Finger length pattern as a biomarker for osteoarthritis and chronic joint pain: a population-based study and meta-analysis after systematic review
de Kruijf M, et al. Arthritis Care Res (Hoboken). 2014; 66:1337-43

要約

目的:
指の長さのパターンにはいくつかのタイプがある。タイプ3と呼ばれるパターン(環指が示指より長い)は、出生前のアンドロゲンの影響を受けていることがこれまでに報告されている。変形性関節症には性差があり、女性に多いことが知られている。また、慢性疼痛にも性差があることも報告されている。本研究では、膝、股、手の変形性関節症と指長の関係、慢性関節痛と指長の関係を明らかにすることである(タイプ1:示指が環指より長い, タイプ2:同じ長さ)。

対象/方法:
Rotterdam studyの解析、過去の4つの報告と我々のデータ(4784例)を使用したメタアナライシスを行った。

結果:
Rotterdam study によると、タイプ3(環指>示指)は、手の変形性関節症と有意な相関を示したが、変形性膝関節症、変形性股関節症とは相関を示さなかった。

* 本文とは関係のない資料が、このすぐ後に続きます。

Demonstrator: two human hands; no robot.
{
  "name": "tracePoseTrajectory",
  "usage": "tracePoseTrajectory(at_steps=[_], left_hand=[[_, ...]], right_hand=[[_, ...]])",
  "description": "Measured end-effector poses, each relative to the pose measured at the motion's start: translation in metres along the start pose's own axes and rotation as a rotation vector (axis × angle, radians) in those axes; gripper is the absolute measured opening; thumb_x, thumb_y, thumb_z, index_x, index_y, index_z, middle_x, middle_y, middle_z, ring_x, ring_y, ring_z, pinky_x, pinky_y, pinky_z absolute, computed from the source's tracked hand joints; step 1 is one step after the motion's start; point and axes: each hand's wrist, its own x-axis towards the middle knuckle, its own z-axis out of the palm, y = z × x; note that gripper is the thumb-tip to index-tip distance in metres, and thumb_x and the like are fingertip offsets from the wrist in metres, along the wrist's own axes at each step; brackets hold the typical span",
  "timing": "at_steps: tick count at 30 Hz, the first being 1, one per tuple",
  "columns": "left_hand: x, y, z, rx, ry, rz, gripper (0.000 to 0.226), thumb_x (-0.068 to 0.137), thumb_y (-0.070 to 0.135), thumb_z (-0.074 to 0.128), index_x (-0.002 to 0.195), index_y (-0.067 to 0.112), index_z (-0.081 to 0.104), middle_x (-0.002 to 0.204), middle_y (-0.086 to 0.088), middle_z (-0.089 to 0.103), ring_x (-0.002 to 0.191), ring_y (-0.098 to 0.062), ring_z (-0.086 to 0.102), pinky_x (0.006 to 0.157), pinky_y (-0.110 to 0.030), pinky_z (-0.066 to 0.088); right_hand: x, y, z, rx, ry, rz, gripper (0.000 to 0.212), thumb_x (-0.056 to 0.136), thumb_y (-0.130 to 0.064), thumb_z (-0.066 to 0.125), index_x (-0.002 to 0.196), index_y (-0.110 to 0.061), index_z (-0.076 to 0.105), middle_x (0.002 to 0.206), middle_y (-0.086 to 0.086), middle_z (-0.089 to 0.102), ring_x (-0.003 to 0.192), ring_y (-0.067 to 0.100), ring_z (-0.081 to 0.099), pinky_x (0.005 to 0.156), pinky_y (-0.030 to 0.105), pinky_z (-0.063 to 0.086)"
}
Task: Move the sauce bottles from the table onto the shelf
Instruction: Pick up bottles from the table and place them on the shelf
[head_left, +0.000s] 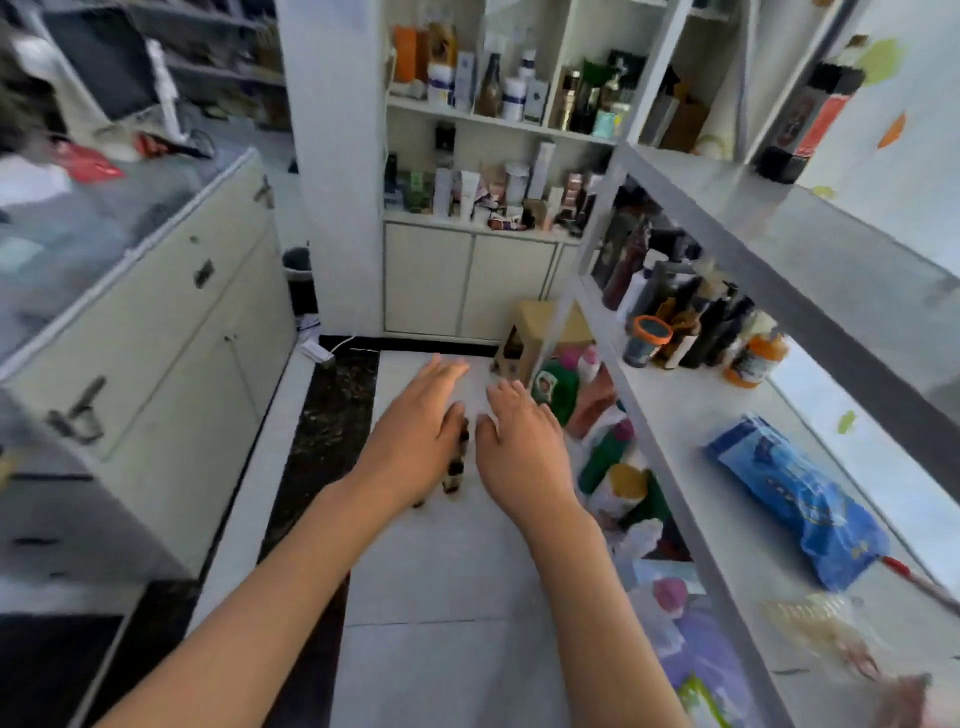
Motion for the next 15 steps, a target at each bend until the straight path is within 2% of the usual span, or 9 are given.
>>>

メタアナライシスによると、タイプ3は疼痛を有する変形性膝関節症と有意な相関を示したが、症状のない変形性膝関節症(画像変化のみ)とは相関を示さなかった。Rotterdam study によると、タイプ3は多関節痛と相関を示した。

コメント

変形性関節症の成因には様々な因子が関与している。遺伝的要因、生活習慣、体重、外傷、加齢など様々である。本論文では、胎生期の性ホルモンへの暴露量と変形性関節症との関連を調査している。荷重関節である変形性膝関節症だけでなく、非荷重関節の手の変形性関節症も指長との関係があるとの結果が得られており、興味深い結果であると考える。今後の日常診療で、変形性関節症患者の指を何気なく観察してみようかと思ったりする。